The fund threatened in December to slash more than $100 million in health funding if everything was not repaid a month later, but it backed down.

Faison said that the ACU was still being “cooperative”, but declined to comment further.

Huy Rekol, who replaced Char Meng Chuor as CNM director this month, said yesterday he didn’t know about remaining funds, which were not his “responsibility”.

Meng Chuor could not be reached for comment.

Health Minister Mam Bun Heng, who has repeatedly declined to comment on the Global Fund scandal, could also not be reached.
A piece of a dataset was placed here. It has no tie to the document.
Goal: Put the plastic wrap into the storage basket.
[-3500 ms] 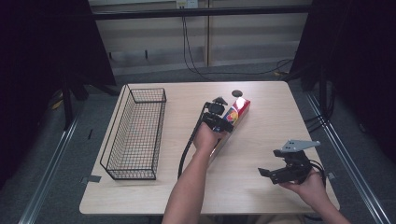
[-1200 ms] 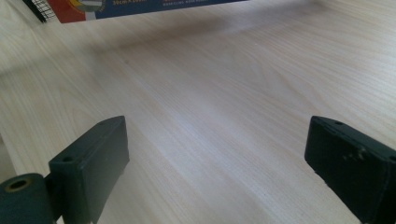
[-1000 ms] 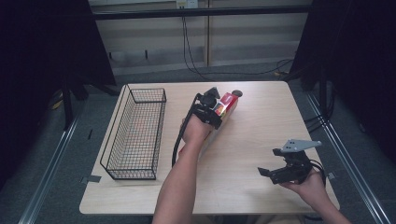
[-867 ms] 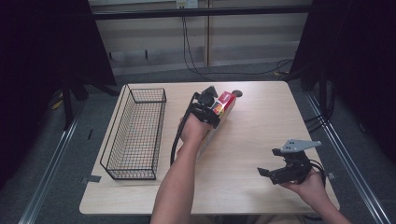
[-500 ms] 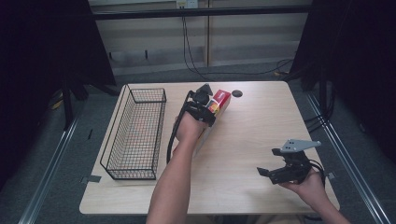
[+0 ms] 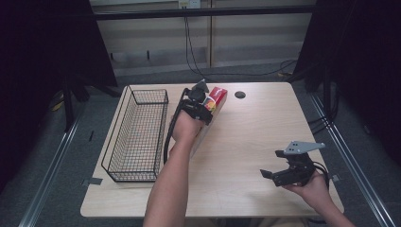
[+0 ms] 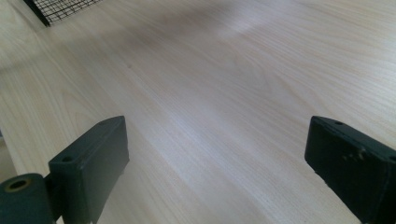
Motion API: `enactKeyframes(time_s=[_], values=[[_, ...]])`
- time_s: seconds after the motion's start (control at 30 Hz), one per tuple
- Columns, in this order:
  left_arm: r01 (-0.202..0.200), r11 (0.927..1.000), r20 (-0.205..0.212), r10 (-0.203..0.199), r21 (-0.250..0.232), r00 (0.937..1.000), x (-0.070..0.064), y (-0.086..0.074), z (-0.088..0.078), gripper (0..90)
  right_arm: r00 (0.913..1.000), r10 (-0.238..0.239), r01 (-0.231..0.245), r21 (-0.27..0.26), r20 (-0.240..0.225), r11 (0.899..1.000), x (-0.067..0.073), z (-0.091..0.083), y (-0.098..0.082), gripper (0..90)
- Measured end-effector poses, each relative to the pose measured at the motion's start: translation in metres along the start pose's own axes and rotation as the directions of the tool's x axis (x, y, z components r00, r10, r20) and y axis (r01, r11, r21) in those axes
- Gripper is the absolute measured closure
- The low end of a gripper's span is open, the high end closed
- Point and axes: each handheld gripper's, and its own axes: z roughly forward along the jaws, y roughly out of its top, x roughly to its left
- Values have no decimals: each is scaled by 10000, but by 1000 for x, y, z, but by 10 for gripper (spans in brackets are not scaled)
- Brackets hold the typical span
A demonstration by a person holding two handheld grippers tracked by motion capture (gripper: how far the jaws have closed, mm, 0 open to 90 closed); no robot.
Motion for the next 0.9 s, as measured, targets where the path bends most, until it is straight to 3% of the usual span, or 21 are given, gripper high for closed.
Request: enactKeyframes(time_s=[0.2,0.23,0.5,0.9], values=[[1,10000,-236,0,19,9997,8,-2,-10,450,10000,-40,40,80,-12,10000,1,0,0,61],[221,9997,-289,-223,-80,9993,7,-2,-10,450,10000,-26,27,90,-15,10000,1,0,0,61],[339,9994,-347,-340,-32,9988,16,-5,-22,450,10000,-67,67,62,44,10000,1,0,0,61],[882,9960,-471,-888,-154,9949,27,-12,-34,450,9999,-99,98,45,66,9999,2,0,1,61]])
A ministry official who requested anonymity because he feared repercussions said the government believed that complicit individuals, whom he claimed included foreign experts involved in disbursements, should be responsible for repayment.

However, he could not confirm where funds already paid back by CNM and NCHADS had come from.

Socheat, he added, had been questioned by the ACU during their investigation but was now overseas.

ACU deputy chairman Chhay Savuth said that the investigation had been completed but declined to comment further.

Opposition lawmaker Keo Sovannaroth, the recently appointed head of the parliament’s commission on health, said she would team up with the parliament’s anti-corruption commission to question the minister on the issue.

Preap Kol, executive director of Transparency International Cambodia, said it was important the matter was not buried, lest it become “another obvious case of impunity”.